To start determining the answers to these questions, look at the abstract and start pulling the numbers. Think about survival, failure, and success, and explain it in terms anyone can understand. You’ll need to be very clear here. Describe exactly when to pull the plug, keep going, or double down. This will be the key to mustering your resources.
Resources and responsibilities
How are we going to staff this? Who is going to do what?
You want to collect all of this information in one easy-to-share place. You don’t want any surprises when the actual work gets going. Begin by looking at what (and who) is available and start talking to the folks involved to make sure they have an understanding of what’s at stake and what you need to get it done. If you are finished with the above three sections, you’ll have the data you need to move forward. However, remember it is their resources that you are going to need — they can say no.
Time
How long will this take? Leadership will want to know how you are going to use the resources available to complete your project, and on what timeline.
Start with an estimate of how many sprints the work will take. Try to remember Parkinson’s Law (things take as much time as you let them) and balance it with the Law of Slack (we never finish things on time.) You are never going to nail this, but an estimate will help folks make a “go, no-go” decision.
Finalizing the abstract
Now’s the time to look back at the abstract and finalize it. Can you contextualize the project more accurately now? With the data above, you should be able to write a clean, easy-to-read paragraph.
Does this sound like a lot of work? It is, but it’s worth it.
Be prepared to spend more than a few hours creating this document. Consider this, though. You are leveraging millions of dollars worth of time to your project. The thousands of dollars of work hours that you’ll spend getting this together is worth the investment.
Initiatives help us stay aligned
Wasted effort happens in every project.
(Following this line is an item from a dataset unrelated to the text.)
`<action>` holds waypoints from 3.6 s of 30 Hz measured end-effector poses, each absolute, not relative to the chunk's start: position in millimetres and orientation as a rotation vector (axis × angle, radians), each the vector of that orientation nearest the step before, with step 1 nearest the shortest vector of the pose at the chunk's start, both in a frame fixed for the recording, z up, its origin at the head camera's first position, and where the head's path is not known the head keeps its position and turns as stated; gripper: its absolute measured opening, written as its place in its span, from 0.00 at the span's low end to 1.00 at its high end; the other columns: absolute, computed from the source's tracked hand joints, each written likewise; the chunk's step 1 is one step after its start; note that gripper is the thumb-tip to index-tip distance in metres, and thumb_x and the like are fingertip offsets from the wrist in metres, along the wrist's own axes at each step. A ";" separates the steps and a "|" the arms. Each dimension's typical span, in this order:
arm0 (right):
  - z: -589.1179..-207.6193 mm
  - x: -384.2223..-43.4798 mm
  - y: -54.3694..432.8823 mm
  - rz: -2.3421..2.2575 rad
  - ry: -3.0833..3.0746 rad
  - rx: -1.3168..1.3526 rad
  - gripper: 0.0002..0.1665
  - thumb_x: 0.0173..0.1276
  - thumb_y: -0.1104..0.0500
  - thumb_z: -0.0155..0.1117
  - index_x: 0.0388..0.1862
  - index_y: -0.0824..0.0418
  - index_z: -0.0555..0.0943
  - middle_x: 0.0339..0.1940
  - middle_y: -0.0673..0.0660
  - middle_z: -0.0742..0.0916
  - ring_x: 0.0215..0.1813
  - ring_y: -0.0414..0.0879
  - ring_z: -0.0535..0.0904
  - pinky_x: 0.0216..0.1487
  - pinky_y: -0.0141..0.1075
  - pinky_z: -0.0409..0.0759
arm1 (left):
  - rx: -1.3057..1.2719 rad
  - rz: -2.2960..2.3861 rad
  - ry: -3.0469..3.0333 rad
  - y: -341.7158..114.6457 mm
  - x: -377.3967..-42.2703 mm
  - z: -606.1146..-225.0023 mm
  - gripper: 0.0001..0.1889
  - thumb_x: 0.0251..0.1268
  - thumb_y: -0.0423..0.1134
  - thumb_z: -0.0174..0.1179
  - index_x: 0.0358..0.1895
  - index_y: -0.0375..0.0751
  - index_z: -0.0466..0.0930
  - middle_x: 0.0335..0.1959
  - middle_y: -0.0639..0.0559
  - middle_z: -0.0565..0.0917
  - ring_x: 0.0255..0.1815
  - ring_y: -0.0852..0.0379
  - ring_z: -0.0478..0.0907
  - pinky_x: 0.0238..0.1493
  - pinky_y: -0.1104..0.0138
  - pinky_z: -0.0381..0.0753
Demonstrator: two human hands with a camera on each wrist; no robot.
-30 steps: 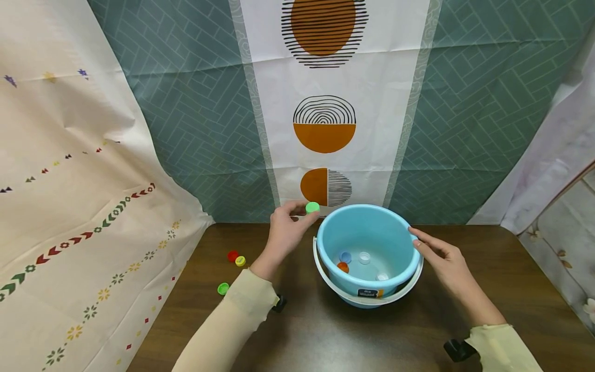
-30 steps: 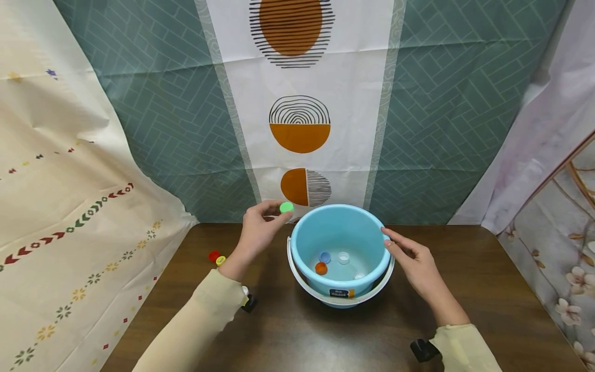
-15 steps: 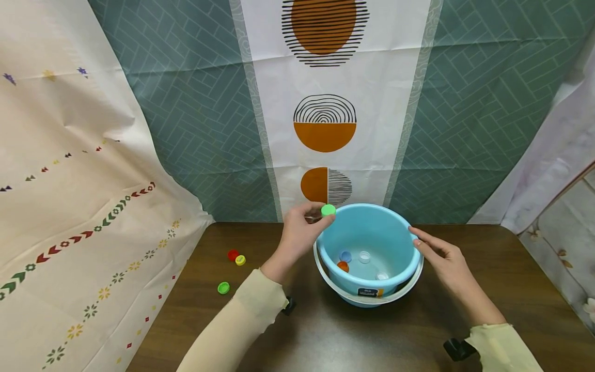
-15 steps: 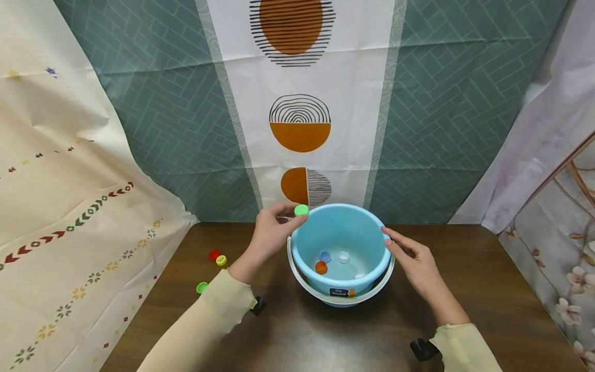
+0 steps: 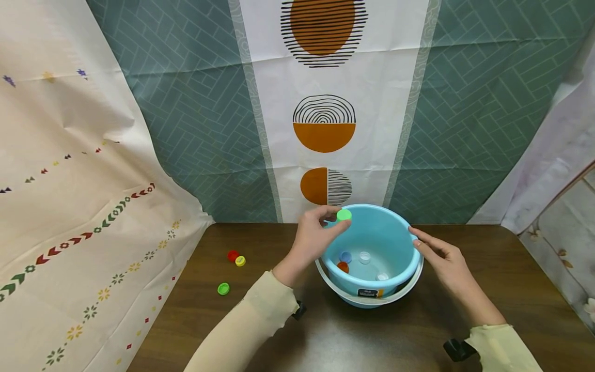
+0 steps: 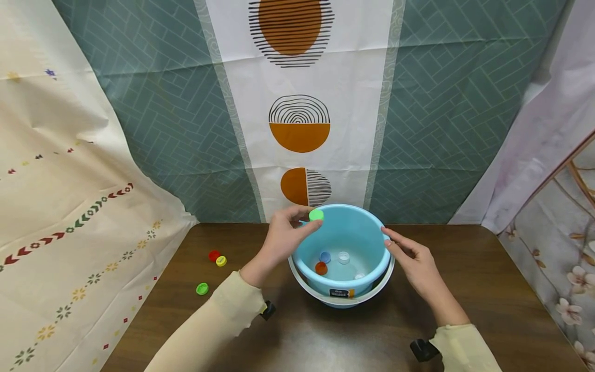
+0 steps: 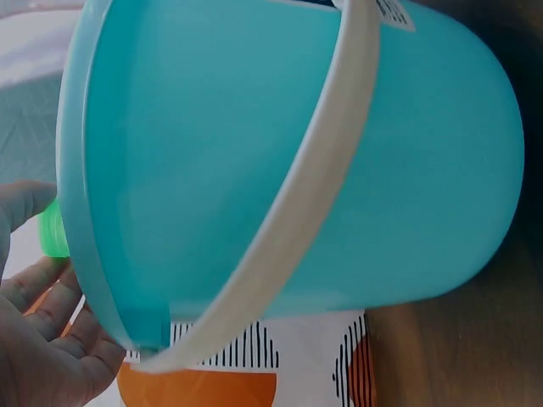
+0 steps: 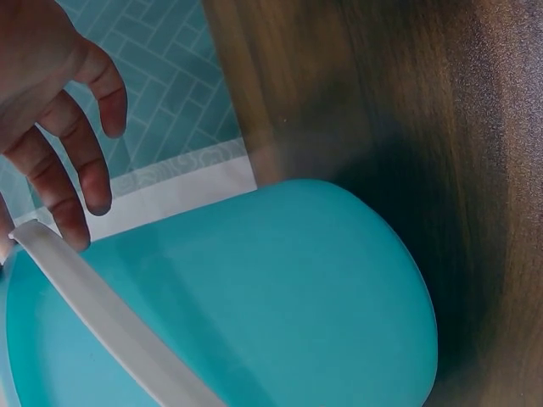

As a PM, you can’t stand over and watch everything that happens. But while we can’t avoid it, we sure can work to minimize it.
This initiative sheet does that, giving you a process for sharing the important parts of a project in a general way that folks can understand and reference.
The ultimate goal is the improvement of our decision fitness as a team, which is always worth thinking about. Otherwise, well-meaning product teams end up building something that has no tie-in to the project, then wondering why it sits on the shelf.